**TASK INSTRUCTIONS:** Retype exactly what appears below from the line containing "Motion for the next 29" down to the line containing "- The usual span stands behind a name", keeping both end lines. Do not include pictures.

(INFORMATION SHOWN begins)

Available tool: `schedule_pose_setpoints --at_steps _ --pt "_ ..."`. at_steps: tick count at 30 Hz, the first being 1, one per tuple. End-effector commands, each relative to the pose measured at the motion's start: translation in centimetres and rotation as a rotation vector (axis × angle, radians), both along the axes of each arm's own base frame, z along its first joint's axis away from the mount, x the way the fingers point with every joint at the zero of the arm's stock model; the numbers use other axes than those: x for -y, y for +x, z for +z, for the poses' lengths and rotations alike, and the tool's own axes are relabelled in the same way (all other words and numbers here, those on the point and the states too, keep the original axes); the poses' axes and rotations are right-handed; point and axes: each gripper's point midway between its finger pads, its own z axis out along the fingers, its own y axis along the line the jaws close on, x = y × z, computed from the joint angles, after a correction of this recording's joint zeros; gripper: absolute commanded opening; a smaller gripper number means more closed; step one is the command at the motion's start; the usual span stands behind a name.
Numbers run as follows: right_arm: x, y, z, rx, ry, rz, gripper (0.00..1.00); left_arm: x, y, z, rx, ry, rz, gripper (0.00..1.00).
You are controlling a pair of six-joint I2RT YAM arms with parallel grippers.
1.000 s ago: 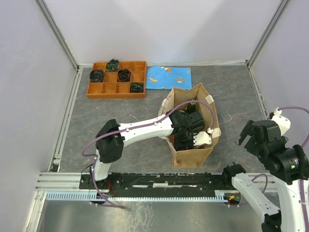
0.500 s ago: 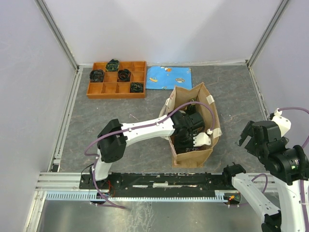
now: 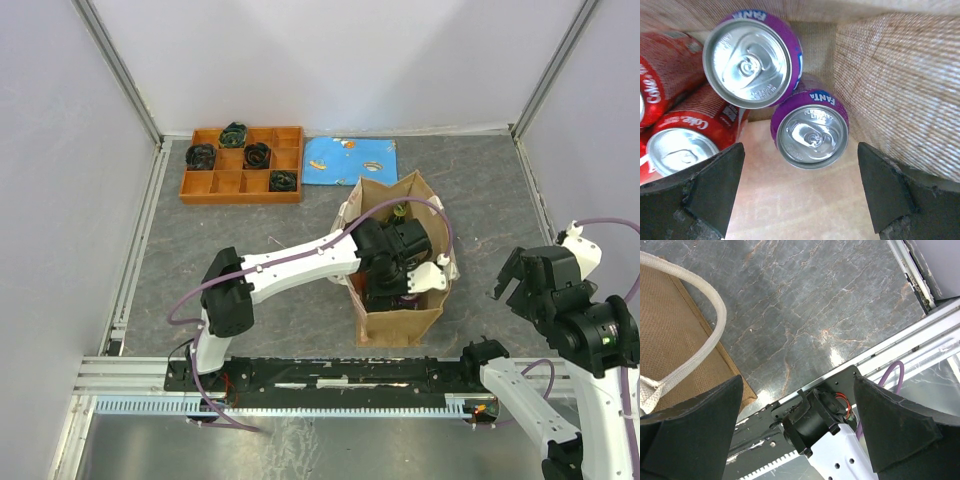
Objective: Place the beverage into the canvas bag
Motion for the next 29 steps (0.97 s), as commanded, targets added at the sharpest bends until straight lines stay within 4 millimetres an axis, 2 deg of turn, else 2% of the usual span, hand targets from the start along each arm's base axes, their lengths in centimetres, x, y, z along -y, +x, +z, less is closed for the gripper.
schedule_pose_setpoints --at_steps 1,8,13,18,20,24,29 --pt "0.1 1.0 1.5 0.055 0.001 -0.02 0.99 1.1 -0.1 5.7 0.045 -0.129 0.028 0.99" --pt "0.1 1.2 1.9 0.068 0.003 -0.02 0.99 1.7 2.9 10.3 0.096 -0.284 0.172 0.99" --pt "0.1 1.8 2.6 0.085 -0.004 -0.014 0.99 1.5 5.5 14.8 0.122 -0.448 0.288 0.99" --pt "-0.4 3.0 3.1 0.106 0.004 -0.001 0.99 0.1 8.4 19.8 0.174 -0.629 0.408 0.99" --pt "-0.7 3.7 3.2 0.112 0.011 0.006 0.99 -0.6 9.2 21.0 0.19 -0.668 0.442 0.99" --pt "-1.3 4.7 3.2 0.121 0.022 0.02 0.99 -2.3 9.9 22.1 0.217 -0.724 0.476 0.99" --pt "-1.6 5.6 2.9 0.119 0.021 0.035 0.99 -3.4 10.4 21.3 0.224 -0.72 0.54 0.99"
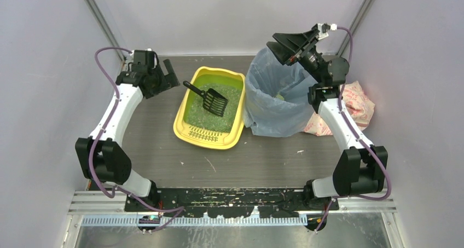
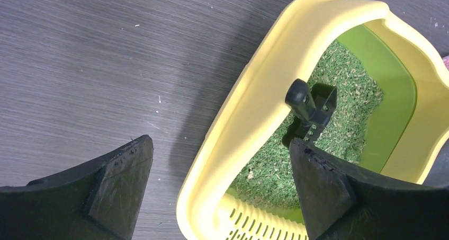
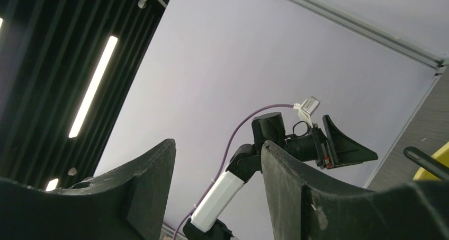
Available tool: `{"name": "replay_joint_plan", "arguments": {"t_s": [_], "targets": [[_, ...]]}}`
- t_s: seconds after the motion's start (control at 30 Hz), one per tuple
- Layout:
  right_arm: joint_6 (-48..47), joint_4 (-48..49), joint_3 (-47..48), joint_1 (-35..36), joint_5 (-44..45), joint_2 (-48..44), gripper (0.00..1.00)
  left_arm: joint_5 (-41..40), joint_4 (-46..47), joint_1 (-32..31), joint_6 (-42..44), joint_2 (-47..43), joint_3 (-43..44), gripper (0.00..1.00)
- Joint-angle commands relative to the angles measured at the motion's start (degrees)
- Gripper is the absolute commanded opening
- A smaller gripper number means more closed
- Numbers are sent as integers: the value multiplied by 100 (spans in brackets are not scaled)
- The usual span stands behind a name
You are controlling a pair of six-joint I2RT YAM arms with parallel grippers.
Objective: Clean the litter box
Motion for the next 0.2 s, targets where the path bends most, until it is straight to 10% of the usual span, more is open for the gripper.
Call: {"name": "replay_joint_plan", "arguments": {"t_s": [0.0,0.17], "targets": [[-382,-197,92,11,-113,-379,66,-41,108,59,-133,-284,-108,100],[-408,-222,134,11,-128,-385,66,104,343,53,60,-378,-245,99]]}}
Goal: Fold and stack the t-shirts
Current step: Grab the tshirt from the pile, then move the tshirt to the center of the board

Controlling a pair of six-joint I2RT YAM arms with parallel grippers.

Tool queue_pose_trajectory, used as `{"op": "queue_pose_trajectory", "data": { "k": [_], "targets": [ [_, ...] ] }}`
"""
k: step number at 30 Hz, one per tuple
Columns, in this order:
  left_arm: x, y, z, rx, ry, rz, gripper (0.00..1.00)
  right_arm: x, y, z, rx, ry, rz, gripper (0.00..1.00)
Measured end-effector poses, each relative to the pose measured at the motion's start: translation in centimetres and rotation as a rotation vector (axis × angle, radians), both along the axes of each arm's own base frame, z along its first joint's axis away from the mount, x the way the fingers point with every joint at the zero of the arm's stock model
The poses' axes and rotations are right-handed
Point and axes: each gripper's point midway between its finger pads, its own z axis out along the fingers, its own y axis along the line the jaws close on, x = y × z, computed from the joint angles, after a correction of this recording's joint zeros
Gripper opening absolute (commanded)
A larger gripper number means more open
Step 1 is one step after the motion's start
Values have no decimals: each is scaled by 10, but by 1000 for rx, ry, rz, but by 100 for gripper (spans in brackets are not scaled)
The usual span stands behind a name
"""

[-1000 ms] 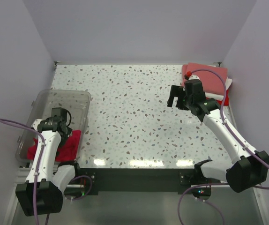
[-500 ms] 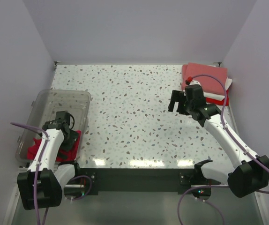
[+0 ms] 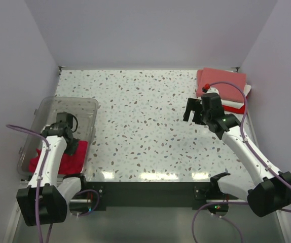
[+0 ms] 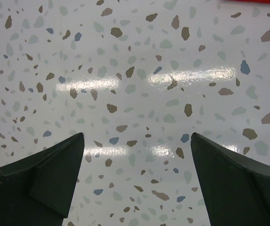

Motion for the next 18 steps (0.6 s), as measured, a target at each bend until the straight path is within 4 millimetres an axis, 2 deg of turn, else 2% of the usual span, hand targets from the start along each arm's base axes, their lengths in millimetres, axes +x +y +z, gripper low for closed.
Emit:
{"op": "queue_pose_trajectory", "data": {
  "k": [2, 5, 8, 11, 13, 14, 18],
  "targets": [
    [24, 8, 30, 45, -94, -25, 0, 0, 0, 0, 0, 0, 0, 99],
    [60, 24, 93, 146, -269, -71, 0, 0, 1, 0, 2, 0, 2, 98],
    [94, 38, 175, 277, -470, -130, 0, 2, 3, -2, 6, 4, 7, 99],
    [116, 40, 240, 365, -628, -204, 0, 4, 7, -6, 17, 20, 18, 99],
    [133, 33, 275, 394, -727, -284, 0, 6, 9, -8, 23, 29, 21, 98],
    [140, 28, 287, 397, -759, -330, 0, 8, 10, -8, 25, 30, 22, 99],
    [182, -19, 342, 349, -924, -607, 0, 11, 14, -2, 42, 19, 30, 99]
  ]
}}
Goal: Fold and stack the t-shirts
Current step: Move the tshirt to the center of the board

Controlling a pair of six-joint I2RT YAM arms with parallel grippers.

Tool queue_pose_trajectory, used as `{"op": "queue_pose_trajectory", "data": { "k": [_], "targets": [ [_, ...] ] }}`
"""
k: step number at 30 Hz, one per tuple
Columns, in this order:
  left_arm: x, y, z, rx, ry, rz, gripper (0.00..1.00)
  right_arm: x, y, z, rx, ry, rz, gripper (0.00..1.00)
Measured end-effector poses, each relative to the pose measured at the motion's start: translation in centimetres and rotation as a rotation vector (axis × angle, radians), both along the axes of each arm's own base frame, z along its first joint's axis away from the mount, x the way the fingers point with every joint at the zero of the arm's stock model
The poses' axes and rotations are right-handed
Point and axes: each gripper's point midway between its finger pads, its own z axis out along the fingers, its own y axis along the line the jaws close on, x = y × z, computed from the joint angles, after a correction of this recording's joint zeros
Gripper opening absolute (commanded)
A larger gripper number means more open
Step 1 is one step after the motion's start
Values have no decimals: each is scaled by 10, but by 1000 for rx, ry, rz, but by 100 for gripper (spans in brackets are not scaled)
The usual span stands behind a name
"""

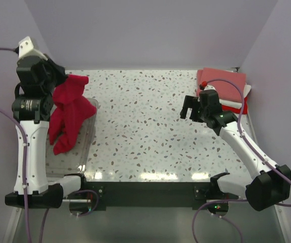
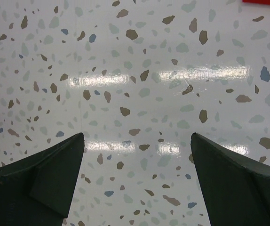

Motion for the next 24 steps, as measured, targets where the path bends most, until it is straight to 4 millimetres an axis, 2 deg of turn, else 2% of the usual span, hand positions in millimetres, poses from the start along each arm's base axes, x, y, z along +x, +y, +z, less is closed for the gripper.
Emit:
{"op": "queue_pose_trajectory", "data": {
  "k": [4, 7, 9, 11, 15, 18, 20, 22, 24],
  "targets": [
    [34, -57, 59, 24, -138, -303, 0, 1, 0, 4, 3, -9, 0, 99],
    [45, -92, 111, 26, -278, -483, 0, 1, 0, 4, 3, -9, 0, 98],
    [44, -111, 148, 6, -399, -581, 0, 1, 0, 5, 4, -12, -1, 99],
    [39, -125, 177, -26, -508, -659, 0, 0, 0, 6, 6, -17, -1, 99],
    [16, -165, 225, -120, -705, -848, 0, -1, -2, 10, 6, -27, -5, 99],
    [2, -202, 237, -182, -769, -983, 0, -2, -4, 12, -2, -32, -15, 99],
    [-6, -233, 234, -235, -774, -1075, 0, -3, -8, 12, -12, -33, -28, 99],
    [-9, -267, 222, -284, -746, -1165, 0, -4, -12, 12, -25, -33, -49, 99],
    [-8, -309, 197, -331, -676, -1251, 0, -6, -18, 14, -39, -39, -76, 99]
  ]
}}
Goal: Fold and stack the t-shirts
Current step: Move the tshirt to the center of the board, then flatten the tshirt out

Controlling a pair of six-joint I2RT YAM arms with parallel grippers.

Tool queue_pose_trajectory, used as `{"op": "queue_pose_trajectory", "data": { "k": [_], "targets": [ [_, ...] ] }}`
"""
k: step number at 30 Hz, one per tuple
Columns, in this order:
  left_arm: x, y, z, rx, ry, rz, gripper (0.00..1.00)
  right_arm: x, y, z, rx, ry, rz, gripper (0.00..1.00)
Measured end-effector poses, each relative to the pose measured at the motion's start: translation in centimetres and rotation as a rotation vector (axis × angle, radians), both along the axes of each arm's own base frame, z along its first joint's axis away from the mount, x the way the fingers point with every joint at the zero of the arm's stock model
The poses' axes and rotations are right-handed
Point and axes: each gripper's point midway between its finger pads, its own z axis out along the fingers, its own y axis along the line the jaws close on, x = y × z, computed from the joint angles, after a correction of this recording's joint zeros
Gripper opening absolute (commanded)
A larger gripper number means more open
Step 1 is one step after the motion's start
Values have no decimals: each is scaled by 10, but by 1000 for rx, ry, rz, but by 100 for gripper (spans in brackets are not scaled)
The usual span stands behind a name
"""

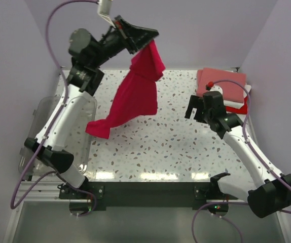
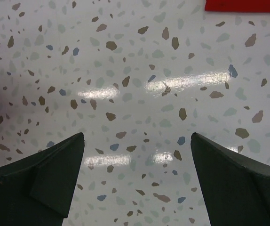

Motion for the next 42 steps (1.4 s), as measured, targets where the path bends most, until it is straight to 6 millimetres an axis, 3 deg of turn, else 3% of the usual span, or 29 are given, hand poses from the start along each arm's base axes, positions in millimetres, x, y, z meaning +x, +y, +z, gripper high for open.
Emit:
{"op": "queue_pose_trajectory", "data": {
  "k": [1, 2, 3, 4, 7, 12, 15, 17, 19, 23, 26, 30, 37, 42],
  "targets": [
    [11, -18, -21, 25, 40, -21, 0, -1, -3, 2, -4, -5, -12, 99],
    [9, -34, -33, 41, 63, -51, 1, -2, -5, 4, -8, -12, -24, 99],
    [17, -51, -57, 72, 108, -65, 12, -4, -9, 6, -11, -21, -39, 99],
    [26, -63, -82, 104, 155, -65, 43, -7, -12, 8, -13, -27, -50, 99],
    [59, -82, -164, 218, 297, -21, 97, -19, -20, 10, -12, -36, -81, 99],
    [103, -90, -298, 437, 561, 81, 100, -41, -29, -2, -10, -9, -106, 98],
    [103, -77, -354, 562, 685, 155, 100, -43, -27, -11, -3, 22, -102, 97],
    [99, -60, -380, 636, 740, 232, 100, -42, -23, -19, 1, 53, -94, 97],
    [87, -39, -401, 696, 800, 303, 100, -39, -18, -32, 3, 101, -89, 97],
    [43, 17, -439, 829, 923, 450, 100, -37, -9, -60, 22, 203, -90, 97],
    [3, 59, -459, 892, 988, 542, 100, -40, 0, -83, 55, 272, -88, 96],
    [-41, 97, -473, 942, 1044, 605, 100, -39, 13, -100, 96, 324, -59, 91],
    [-72, 110, -506, 984, 1104, 582, 100, -25, 48, -138, 92, 460, 58, 84],
    [-74, 93, -526, 968, 1131, 494, 100, -17, 75, -154, 72, 507, 134, 84]
  ]
}}
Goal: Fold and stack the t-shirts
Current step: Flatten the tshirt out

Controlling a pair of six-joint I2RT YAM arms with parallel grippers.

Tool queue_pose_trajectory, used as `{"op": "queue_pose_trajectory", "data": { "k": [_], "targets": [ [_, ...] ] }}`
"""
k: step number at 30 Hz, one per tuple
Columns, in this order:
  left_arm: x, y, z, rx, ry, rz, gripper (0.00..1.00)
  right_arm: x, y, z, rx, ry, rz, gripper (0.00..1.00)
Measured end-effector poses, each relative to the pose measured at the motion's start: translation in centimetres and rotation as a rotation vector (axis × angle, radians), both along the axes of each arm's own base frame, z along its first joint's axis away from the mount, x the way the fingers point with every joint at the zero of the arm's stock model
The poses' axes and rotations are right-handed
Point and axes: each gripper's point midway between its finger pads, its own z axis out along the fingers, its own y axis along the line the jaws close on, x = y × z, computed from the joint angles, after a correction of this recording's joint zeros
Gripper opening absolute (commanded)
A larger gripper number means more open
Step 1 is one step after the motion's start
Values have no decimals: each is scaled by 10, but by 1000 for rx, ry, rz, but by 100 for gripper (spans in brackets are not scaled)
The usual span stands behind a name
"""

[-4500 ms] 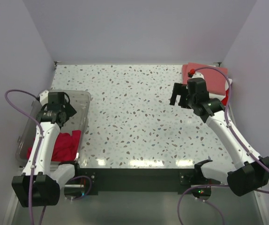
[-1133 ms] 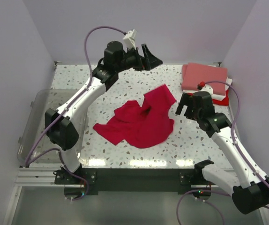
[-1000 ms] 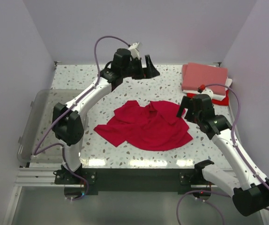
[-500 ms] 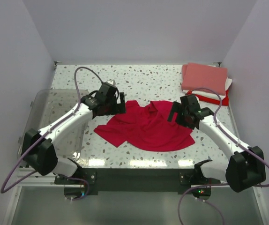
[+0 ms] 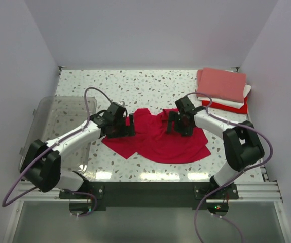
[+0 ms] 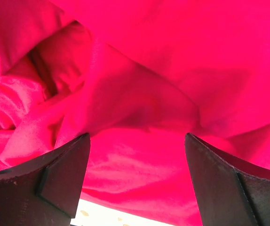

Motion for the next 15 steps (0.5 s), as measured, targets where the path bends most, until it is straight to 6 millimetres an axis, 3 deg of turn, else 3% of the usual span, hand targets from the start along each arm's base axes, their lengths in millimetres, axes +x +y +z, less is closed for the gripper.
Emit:
{"op": "queue_pose_trajectory", "data": {
  "k": [8, 15],
  "targets": [
    [8, -26, -56, -40, 97, -50, 100, 8, 6, -13, -15, 35, 10, 86],
    [44, -54, -57, -72, 54, -86, 100, 32, 8, -13, -43, 21, 5, 87]
  ]
}}
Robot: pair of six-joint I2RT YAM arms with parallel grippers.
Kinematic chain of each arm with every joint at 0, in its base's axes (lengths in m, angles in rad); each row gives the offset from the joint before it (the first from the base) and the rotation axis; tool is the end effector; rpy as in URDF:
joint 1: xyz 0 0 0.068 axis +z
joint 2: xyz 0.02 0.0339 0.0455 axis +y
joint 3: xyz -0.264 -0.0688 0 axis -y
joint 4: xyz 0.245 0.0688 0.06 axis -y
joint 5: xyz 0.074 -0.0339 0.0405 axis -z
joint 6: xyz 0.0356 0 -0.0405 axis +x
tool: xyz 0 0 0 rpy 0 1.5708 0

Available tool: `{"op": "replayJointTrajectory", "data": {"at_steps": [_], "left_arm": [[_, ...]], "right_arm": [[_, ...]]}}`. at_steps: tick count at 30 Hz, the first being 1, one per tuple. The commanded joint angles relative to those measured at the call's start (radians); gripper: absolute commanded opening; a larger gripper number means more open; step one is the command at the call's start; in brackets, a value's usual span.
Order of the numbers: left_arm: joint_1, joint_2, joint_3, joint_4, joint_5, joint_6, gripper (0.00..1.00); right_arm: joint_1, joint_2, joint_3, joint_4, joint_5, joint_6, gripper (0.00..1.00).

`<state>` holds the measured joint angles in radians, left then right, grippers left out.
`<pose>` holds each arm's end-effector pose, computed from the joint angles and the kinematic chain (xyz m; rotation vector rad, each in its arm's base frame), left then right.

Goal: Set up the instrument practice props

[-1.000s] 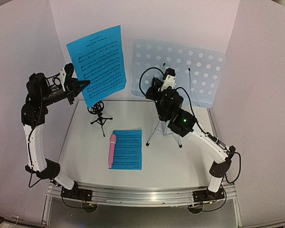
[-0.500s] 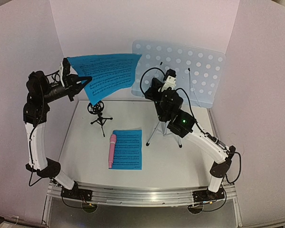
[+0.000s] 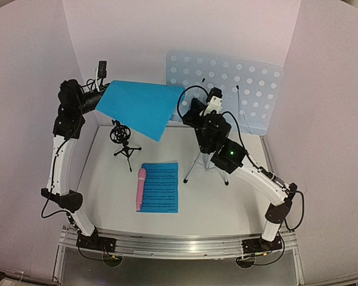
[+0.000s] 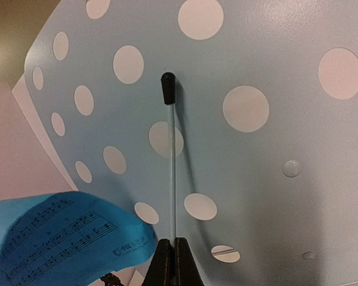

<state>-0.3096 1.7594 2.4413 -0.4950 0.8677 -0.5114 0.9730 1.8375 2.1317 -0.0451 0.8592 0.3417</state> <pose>0.2939 -0.1225 0.5918 0.6286 1.4506 -1.2508 0.2479 0.3162 0.5206 0.3075 1.3958 0.5212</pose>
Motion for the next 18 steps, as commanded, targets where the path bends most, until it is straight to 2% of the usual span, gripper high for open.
{"op": "replayJointTrajectory", "data": {"at_steps": [1, 4, 8, 18], "left_arm": [[-0.005, 0.012, 0.029, 0.179, -0.001, -0.151, 0.00], [-0.005, 0.025, 0.056, 0.223, -0.013, -0.213, 0.00], [-0.008, 0.029, 0.025, 0.400, -0.015, -0.369, 0.00], [-0.069, 0.082, 0.047, 0.561, -0.096, -0.380, 0.00]], "right_arm": [[-0.005, -0.039, -0.027, -0.007, 0.016, 0.001, 0.00], [-0.007, -0.043, -0.030, -0.007, 0.002, -0.006, 0.00], [-0.006, -0.047, -0.041, -0.007, -0.013, -0.027, 0.00], [-0.006, -0.028, -0.027, -0.007, -0.091, -0.072, 0.00]]}}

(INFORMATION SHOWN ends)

**SOLVED PROBLEM:**
Motion for the next 29 steps (0.97 s), as commanded, targets added at the sharpest bends until straight lines stay within 4 millimetres an axis, 2 deg of turn, else 2% of the usual span, hand targets from the start along each arm's base axes, their lengths in centimetres, x, y, z along -y, +x, +z, less is closed for the gripper.
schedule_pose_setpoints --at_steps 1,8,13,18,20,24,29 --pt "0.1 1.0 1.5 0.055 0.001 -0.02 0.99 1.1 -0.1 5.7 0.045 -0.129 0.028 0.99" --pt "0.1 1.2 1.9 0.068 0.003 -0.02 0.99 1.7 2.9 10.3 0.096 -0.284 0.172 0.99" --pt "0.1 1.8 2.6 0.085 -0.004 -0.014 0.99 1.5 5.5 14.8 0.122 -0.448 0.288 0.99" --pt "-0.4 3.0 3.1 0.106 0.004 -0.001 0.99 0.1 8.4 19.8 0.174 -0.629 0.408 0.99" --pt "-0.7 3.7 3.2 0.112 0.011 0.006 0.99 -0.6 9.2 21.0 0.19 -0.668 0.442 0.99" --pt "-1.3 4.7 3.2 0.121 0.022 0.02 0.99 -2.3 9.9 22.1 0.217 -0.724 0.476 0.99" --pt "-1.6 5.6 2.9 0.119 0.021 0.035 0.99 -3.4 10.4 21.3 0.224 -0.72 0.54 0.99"
Available tool: `{"name": "replay_joint_plan", "arguments": {"t_s": [_], "targets": [[_, ...]]}}`
- t_s: seconds after the motion's start (control at 30 Hz), one per tuple
- Layout:
  right_arm: joint_6 (-48..47), joint_4 (-48..49), joint_3 (-47..48), joint_1 (-35..36), joint_5 (-44..45), joint_2 (-48..44), gripper (0.00..1.00)
  left_arm: joint_5 (-41..40), joint_4 (-46..47), joint_1 (-32..31), joint_6 (-42..44), joint_2 (-47..43), joint_3 (-43..44), gripper (0.00..1.00)
- Joint-angle commands relative to the angles measured at the motion's start (degrees)
- Gripper is the absolute commanded opening
- A smaller gripper number means more closed
- Numbers are sent as integers: the value multiplied by 100 (spans in brackets are not scaled)
- The usual span stands behind a name

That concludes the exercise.